Hedwiges Maduro slaagde er bij Valencia in vierenhalf jaar niet in om een basisplaats te veroveren in het elftal. De oud-speler van onder andere Ajax denkt echter te weten waardoor dat kwam. Dat vertelde de verdediger annex middenvelder van Sevilla in gesprek met
Voetbal International.
"De hoofdreden is dat ik bij Valencia een icoon voor me had", aldus Maduro. "Ik overdrijf niet door te stellen dat David Albelda dezelfde status heeft als Lionel Messi bij FC Barcelona en Francesco Totti bij AS Roma. Bij Sevilla kan ik me focussen op één positie, die van verdedigende middenvelder. In die rol train ik ook dagelijks, er is dus stabiliteit. Bij Valencia werd ik gebruikt voor zó veel posities: controlerende middenvelder, centrale verdediger, rechtsback. Daar had ik de status dat ik overal kon voetballen. Dat was een goede zaak voor het team, maar ik kom me nooit focussen op één vaste plaats."

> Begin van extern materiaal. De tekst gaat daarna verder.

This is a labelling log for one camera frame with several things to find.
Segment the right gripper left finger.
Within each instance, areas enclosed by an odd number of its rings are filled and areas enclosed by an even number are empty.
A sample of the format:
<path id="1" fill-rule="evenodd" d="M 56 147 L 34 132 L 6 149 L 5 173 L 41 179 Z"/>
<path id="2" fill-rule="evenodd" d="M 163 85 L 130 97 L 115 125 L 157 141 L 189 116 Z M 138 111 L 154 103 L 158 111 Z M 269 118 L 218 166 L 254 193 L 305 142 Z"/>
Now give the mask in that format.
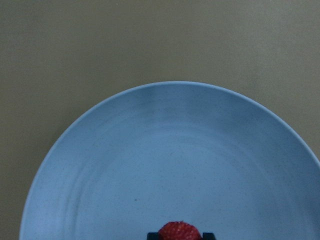
<path id="1" fill-rule="evenodd" d="M 158 232 L 148 232 L 146 240 L 160 240 Z"/>

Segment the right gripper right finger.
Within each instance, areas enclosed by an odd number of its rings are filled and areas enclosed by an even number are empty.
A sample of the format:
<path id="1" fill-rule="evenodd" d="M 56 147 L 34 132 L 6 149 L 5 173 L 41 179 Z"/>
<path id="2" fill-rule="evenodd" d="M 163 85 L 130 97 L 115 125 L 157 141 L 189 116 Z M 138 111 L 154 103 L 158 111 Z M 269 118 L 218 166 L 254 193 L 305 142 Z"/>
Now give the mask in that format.
<path id="1" fill-rule="evenodd" d="M 203 232 L 202 240 L 216 240 L 215 234 L 213 232 Z"/>

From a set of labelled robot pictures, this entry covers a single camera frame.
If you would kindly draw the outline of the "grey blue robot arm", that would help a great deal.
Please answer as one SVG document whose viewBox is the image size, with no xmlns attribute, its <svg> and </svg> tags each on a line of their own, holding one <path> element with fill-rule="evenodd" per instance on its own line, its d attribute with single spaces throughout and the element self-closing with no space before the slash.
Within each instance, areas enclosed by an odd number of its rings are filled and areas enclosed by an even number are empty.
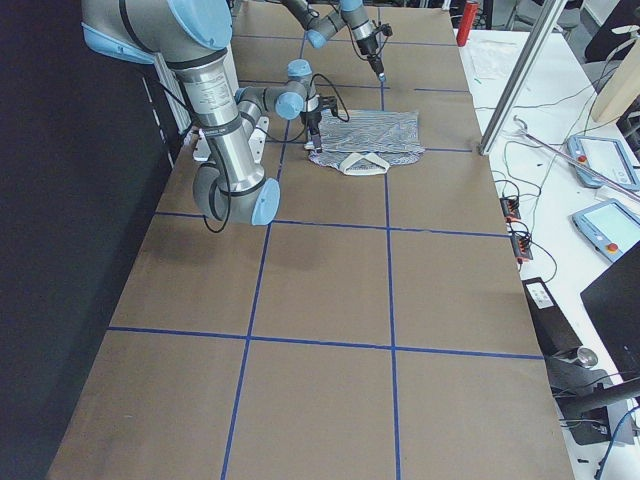
<svg viewBox="0 0 640 480">
<path fill-rule="evenodd" d="M 350 34 L 356 56 L 369 63 L 381 84 L 386 82 L 386 74 L 382 60 L 382 50 L 386 41 L 378 42 L 382 35 L 388 39 L 393 35 L 391 26 L 386 23 L 375 23 L 362 1 L 340 1 L 338 6 L 332 5 L 331 12 L 321 17 L 311 8 L 307 1 L 283 0 L 281 4 L 299 22 L 311 45 L 320 49 L 343 28 Z"/>
<path fill-rule="evenodd" d="M 234 90 L 224 68 L 232 19 L 224 1 L 82 2 L 87 45 L 139 64 L 162 55 L 181 82 L 211 150 L 193 182 L 201 213 L 223 222 L 267 225 L 276 216 L 280 187 L 255 159 L 250 137 L 260 117 L 306 117 L 319 104 L 310 64 L 289 63 L 279 87 Z"/>
</svg>

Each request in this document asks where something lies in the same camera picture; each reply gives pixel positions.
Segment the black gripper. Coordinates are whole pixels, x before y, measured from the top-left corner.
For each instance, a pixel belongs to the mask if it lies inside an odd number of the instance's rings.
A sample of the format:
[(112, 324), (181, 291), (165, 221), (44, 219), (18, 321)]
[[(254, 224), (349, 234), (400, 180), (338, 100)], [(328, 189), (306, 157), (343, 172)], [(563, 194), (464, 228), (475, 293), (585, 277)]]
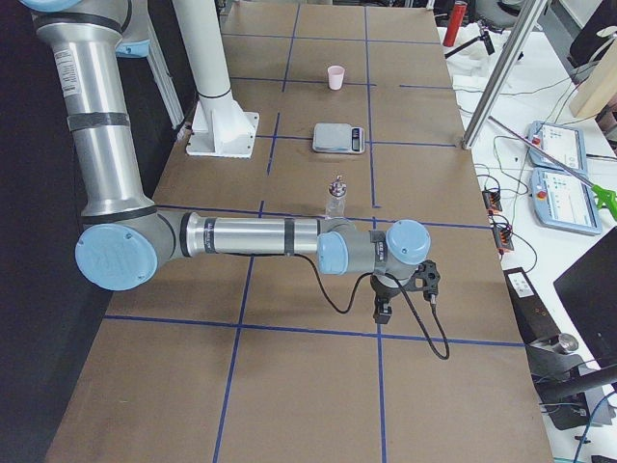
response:
[(376, 324), (388, 324), (392, 316), (390, 301), (399, 294), (404, 294), (405, 286), (392, 275), (375, 275), (370, 277), (374, 291), (373, 319)]

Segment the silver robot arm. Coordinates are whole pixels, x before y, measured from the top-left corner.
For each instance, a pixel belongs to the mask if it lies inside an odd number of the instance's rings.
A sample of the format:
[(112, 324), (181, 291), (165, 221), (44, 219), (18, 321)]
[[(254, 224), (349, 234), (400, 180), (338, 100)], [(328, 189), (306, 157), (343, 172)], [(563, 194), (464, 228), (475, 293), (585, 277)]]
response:
[(143, 190), (117, 50), (148, 27), (144, 1), (31, 1), (38, 37), (53, 51), (67, 126), (88, 195), (75, 246), (81, 273), (114, 291), (150, 280), (167, 262), (199, 254), (294, 256), (316, 275), (356, 274), (375, 293), (374, 319), (413, 291), (434, 303), (440, 279), (418, 222), (359, 231), (347, 219), (248, 219), (161, 211)]

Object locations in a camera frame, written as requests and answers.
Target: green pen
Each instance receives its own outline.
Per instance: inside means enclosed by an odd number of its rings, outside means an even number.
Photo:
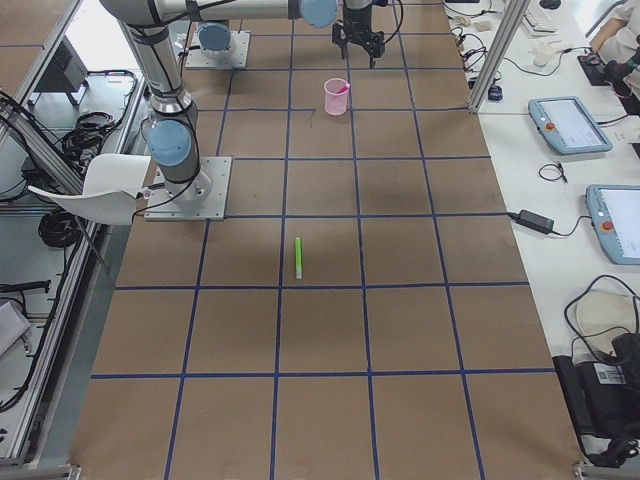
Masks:
[[[296,250],[296,280],[302,280],[302,239],[296,237],[294,245]]]

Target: blue cap
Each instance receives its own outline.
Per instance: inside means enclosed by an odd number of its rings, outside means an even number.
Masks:
[[[229,48],[231,31],[224,23],[202,23],[198,27],[198,40],[200,40],[202,48],[219,52]]]
[[[175,167],[185,161],[191,150],[191,134],[175,120],[163,120],[149,133],[147,145],[153,158],[163,167]]]
[[[302,0],[300,13],[312,27],[328,27],[338,14],[338,0]]]

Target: white table
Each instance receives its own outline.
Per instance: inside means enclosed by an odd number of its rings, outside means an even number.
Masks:
[[[460,12],[477,13],[482,9],[489,8],[488,0],[481,0],[479,4],[452,4],[455,10]],[[493,1],[492,8],[501,10],[501,1]],[[588,42],[584,34],[578,27],[571,12],[566,6],[561,6],[557,10],[546,10],[549,17],[558,26],[556,35],[532,38],[524,26],[520,26],[516,32],[506,57],[514,60],[520,67],[537,73],[546,74],[551,72],[559,62],[560,54],[556,54],[545,67],[537,67],[533,64],[533,48],[538,42],[555,42],[558,47],[573,48],[587,47]],[[502,19],[501,13],[485,14],[472,22],[488,20],[493,28],[490,31],[476,32],[473,26],[464,28],[465,33],[473,33],[480,37],[487,48],[491,47],[491,42],[496,34],[499,22]],[[465,48],[478,48],[480,42],[474,38],[468,38]],[[560,66],[555,73],[549,77],[540,77],[519,71],[513,64],[503,60],[500,64],[499,72],[502,79],[498,85],[502,87],[504,100],[499,103],[486,101],[480,108],[481,113],[527,113],[527,103],[532,98],[547,98],[560,96],[577,96],[580,98],[589,111],[593,114],[606,114],[611,118],[624,114],[624,109],[615,98],[608,87],[593,87],[584,75],[576,57],[582,53],[576,50],[563,55]],[[478,62],[473,69],[479,70],[482,61]]]
[[[496,10],[503,8],[500,1],[492,3]],[[488,8],[489,1],[452,6],[461,12],[474,13]],[[559,32],[555,36],[542,37],[543,41],[560,40],[559,43],[566,47],[588,45],[568,8],[561,6],[547,12]],[[501,18],[502,14],[497,13],[472,20],[490,20],[493,29],[488,32],[477,33],[473,27],[464,30],[477,34],[490,47]],[[537,41],[540,39],[531,38],[521,26],[506,56],[527,70],[549,72],[558,64],[558,57],[544,68],[534,66],[533,46]],[[475,39],[465,43],[466,48],[479,46]],[[579,97],[599,121],[624,114],[610,88],[589,84],[576,60],[579,53],[565,54],[560,67],[550,77],[520,72],[503,61],[499,69],[502,79],[498,84],[503,88],[504,100],[499,103],[485,101],[479,113],[507,209],[513,212],[526,209],[552,218],[556,222],[555,230],[559,232],[569,232],[577,218],[588,213],[584,197],[588,185],[640,184],[640,159],[628,143],[616,140],[612,151],[601,154],[562,156],[547,146],[528,115],[530,99],[558,96]],[[638,138],[640,120],[627,118],[606,128],[605,132],[614,140],[618,136],[616,133],[623,130],[627,137],[632,132]],[[552,183],[538,177],[542,165],[558,161],[562,162],[568,183]],[[613,274],[640,291],[640,266],[612,264],[601,250],[588,220],[583,220],[576,232],[566,239],[544,236],[515,223],[513,230],[552,355],[569,354],[573,335],[564,321],[563,310],[595,277]],[[602,282],[599,287],[620,292],[612,283]]]
[[[615,143],[610,152],[572,159],[553,153],[528,115],[505,118],[489,114],[481,115],[480,120],[507,209],[526,209],[552,218],[556,231],[569,232],[580,215],[588,214],[584,198],[587,186],[640,183],[640,159],[629,144]],[[634,123],[640,130],[637,118],[624,122]],[[537,175],[543,164],[556,160],[562,161],[566,184],[547,182]],[[640,291],[640,266],[609,262],[588,220],[583,220],[568,238],[544,236],[513,225],[552,355],[569,353],[572,335],[564,322],[563,309],[596,276],[616,275]]]

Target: keyboard
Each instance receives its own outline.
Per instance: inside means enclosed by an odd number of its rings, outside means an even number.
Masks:
[[[522,17],[522,24],[532,37],[553,35],[558,31],[558,27],[553,23],[553,20],[551,20],[547,12],[538,5],[537,0],[532,0],[529,4],[527,11]]]

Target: pink cup
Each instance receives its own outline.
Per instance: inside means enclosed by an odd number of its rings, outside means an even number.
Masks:
[[[347,111],[350,85],[342,78],[324,82],[324,109],[329,115],[342,115]]]

De rol die Maduro bij Sevilla vertolkt, vergelijkt hij met de rol die Christian Eriksen heeft bij Ajax. "Het is de rol die Eriksen bij Ajax en Theo Janssen bij Vitesse hebben. Bij Sevilla voetbal ik vóór de verdediging met de Chileen Gary Medel, dat is echt een pitbull. Hij is defensief ingesteld, waardoor ik meer mee naar voren kan. Met onze nummer 10, Iván Rakitic, vormen we een driehoek, we hebben de vrijheid van positie te wisselen. Het is lang geleden dat ik mijn rol als middenvelder zo offensief kon invullen. Bij Ajax onder Danny Blind kon ik dat ook, en kort voor het vertrek van Henk ten Cate. Ik wist allang dat ik dit kon, maar je moet ook de kans hebben zo te spelen."